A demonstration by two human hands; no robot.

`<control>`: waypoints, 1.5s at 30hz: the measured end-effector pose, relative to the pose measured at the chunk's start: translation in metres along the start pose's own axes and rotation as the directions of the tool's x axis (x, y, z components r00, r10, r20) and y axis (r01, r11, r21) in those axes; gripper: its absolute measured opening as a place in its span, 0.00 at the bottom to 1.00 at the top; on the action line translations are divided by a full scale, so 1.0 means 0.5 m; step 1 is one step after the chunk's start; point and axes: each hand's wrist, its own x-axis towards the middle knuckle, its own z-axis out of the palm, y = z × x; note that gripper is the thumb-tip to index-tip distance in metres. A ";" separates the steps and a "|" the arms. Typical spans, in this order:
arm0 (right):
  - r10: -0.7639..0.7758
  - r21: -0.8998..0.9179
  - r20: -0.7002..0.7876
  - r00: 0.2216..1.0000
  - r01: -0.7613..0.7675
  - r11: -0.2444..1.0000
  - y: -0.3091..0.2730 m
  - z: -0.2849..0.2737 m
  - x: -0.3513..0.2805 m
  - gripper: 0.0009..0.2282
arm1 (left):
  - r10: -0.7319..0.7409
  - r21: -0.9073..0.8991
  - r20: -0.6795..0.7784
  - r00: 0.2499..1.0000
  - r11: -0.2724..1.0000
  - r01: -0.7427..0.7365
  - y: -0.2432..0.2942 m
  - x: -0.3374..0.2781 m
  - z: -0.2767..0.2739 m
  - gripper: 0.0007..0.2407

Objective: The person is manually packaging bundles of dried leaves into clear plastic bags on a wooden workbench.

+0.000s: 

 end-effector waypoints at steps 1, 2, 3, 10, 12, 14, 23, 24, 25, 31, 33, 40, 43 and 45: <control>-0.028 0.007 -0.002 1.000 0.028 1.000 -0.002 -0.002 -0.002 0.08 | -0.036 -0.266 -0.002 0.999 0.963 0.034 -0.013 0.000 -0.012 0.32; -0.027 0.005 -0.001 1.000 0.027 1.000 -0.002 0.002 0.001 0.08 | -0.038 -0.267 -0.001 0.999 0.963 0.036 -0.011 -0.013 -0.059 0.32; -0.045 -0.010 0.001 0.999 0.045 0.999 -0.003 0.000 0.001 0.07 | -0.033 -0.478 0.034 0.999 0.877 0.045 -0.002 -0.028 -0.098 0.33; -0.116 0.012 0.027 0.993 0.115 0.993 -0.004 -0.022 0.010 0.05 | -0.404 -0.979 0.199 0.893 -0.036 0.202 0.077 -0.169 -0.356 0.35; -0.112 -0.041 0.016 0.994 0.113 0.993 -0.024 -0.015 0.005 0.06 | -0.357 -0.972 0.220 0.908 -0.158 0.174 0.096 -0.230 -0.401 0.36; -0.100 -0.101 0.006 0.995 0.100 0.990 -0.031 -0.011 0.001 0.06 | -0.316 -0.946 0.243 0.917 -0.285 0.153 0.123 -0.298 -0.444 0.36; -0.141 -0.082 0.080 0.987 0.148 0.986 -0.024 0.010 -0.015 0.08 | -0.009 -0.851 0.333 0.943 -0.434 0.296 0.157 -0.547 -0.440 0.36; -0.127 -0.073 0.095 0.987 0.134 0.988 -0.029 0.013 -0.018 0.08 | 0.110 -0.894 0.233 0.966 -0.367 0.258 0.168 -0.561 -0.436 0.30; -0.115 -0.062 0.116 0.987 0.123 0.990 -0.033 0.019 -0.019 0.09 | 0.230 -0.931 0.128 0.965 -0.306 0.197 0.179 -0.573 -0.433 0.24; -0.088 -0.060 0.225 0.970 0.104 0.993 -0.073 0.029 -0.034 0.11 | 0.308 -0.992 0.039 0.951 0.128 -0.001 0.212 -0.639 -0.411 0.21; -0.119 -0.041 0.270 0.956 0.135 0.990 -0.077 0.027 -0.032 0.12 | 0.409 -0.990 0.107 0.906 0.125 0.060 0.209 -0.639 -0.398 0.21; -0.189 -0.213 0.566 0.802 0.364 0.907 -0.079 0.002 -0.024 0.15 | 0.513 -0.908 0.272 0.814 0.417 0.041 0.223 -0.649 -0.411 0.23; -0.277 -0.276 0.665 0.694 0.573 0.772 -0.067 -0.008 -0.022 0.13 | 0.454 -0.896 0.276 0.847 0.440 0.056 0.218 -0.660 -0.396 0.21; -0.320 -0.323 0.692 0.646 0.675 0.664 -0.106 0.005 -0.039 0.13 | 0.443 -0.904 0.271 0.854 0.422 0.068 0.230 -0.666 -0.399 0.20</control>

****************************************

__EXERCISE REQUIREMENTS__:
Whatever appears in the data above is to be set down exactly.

__RESPONSE TO THIS EXERCISE__:
A demonstration by two human hands; no robot.

`<control>`: waypoints, 1.5s at 30hz: the measured end-effector pose, relative to the pose measured at the chunk's start: translation in metres along the start pose's own axes and rotation as the directions of the tool's x axis (x, y, z components r00, r10, r20) and y axis (r01, r11, r21) in those axes; gripper: its absolute measured opening as a place in its span, 0.00 at the bottom to 1.00 at the top; on the action line translations are divided by a full scale, so 1.0 means 0.5 m; step 1 is one step after the chunk's start; point and axes: each hand's wrist, its own x-axis towards the middle knuckle, its own z-axis out of the palm, y = z × x; note that gripper is the thumb-tip to index-tip distance in metres. A ";" separates the steps and a "|" the arms. Typical spans, in this order:
arm0 (right):
  - r10: -0.7639..0.7758
  - r21: -0.8998..0.9179
  - r20: -0.7002..0.7876
  - r00: 0.2216..1.0000
  - r01: -0.7613..0.7675
  - r11: -0.2444..1.0000
  - y: -0.3091..0.2730 m
  - z: -0.2849..0.2737 m
  - x: -0.3513..0.2805 m
  - gripper: 0.0009..0.2282
arm1 (left):
  - r10: -0.7319..0.7409
  - r21: -0.9073..0.8991
  - r20: -0.6795..0.7784
  - r00: 0.2499..1.0000
  - r11: -0.2724..1.0000
  - r01: -0.7427..0.7365
  - y: -0.2432..0.2942 m
  - x: -0.3374..0.2781 m
  - z: -0.2767..0.2739 m
  - gripper: 0.0007..0.2407

Objective: The person is manually packaging bundles of dried leaves into clear plastic bags on a wooden workbench.

+0.000s: 

 end-effector waypoints at steps 1, 2, 3, 10, 12, 14, 23, 24, 25, 31, 33, 40, 43 and 45: <control>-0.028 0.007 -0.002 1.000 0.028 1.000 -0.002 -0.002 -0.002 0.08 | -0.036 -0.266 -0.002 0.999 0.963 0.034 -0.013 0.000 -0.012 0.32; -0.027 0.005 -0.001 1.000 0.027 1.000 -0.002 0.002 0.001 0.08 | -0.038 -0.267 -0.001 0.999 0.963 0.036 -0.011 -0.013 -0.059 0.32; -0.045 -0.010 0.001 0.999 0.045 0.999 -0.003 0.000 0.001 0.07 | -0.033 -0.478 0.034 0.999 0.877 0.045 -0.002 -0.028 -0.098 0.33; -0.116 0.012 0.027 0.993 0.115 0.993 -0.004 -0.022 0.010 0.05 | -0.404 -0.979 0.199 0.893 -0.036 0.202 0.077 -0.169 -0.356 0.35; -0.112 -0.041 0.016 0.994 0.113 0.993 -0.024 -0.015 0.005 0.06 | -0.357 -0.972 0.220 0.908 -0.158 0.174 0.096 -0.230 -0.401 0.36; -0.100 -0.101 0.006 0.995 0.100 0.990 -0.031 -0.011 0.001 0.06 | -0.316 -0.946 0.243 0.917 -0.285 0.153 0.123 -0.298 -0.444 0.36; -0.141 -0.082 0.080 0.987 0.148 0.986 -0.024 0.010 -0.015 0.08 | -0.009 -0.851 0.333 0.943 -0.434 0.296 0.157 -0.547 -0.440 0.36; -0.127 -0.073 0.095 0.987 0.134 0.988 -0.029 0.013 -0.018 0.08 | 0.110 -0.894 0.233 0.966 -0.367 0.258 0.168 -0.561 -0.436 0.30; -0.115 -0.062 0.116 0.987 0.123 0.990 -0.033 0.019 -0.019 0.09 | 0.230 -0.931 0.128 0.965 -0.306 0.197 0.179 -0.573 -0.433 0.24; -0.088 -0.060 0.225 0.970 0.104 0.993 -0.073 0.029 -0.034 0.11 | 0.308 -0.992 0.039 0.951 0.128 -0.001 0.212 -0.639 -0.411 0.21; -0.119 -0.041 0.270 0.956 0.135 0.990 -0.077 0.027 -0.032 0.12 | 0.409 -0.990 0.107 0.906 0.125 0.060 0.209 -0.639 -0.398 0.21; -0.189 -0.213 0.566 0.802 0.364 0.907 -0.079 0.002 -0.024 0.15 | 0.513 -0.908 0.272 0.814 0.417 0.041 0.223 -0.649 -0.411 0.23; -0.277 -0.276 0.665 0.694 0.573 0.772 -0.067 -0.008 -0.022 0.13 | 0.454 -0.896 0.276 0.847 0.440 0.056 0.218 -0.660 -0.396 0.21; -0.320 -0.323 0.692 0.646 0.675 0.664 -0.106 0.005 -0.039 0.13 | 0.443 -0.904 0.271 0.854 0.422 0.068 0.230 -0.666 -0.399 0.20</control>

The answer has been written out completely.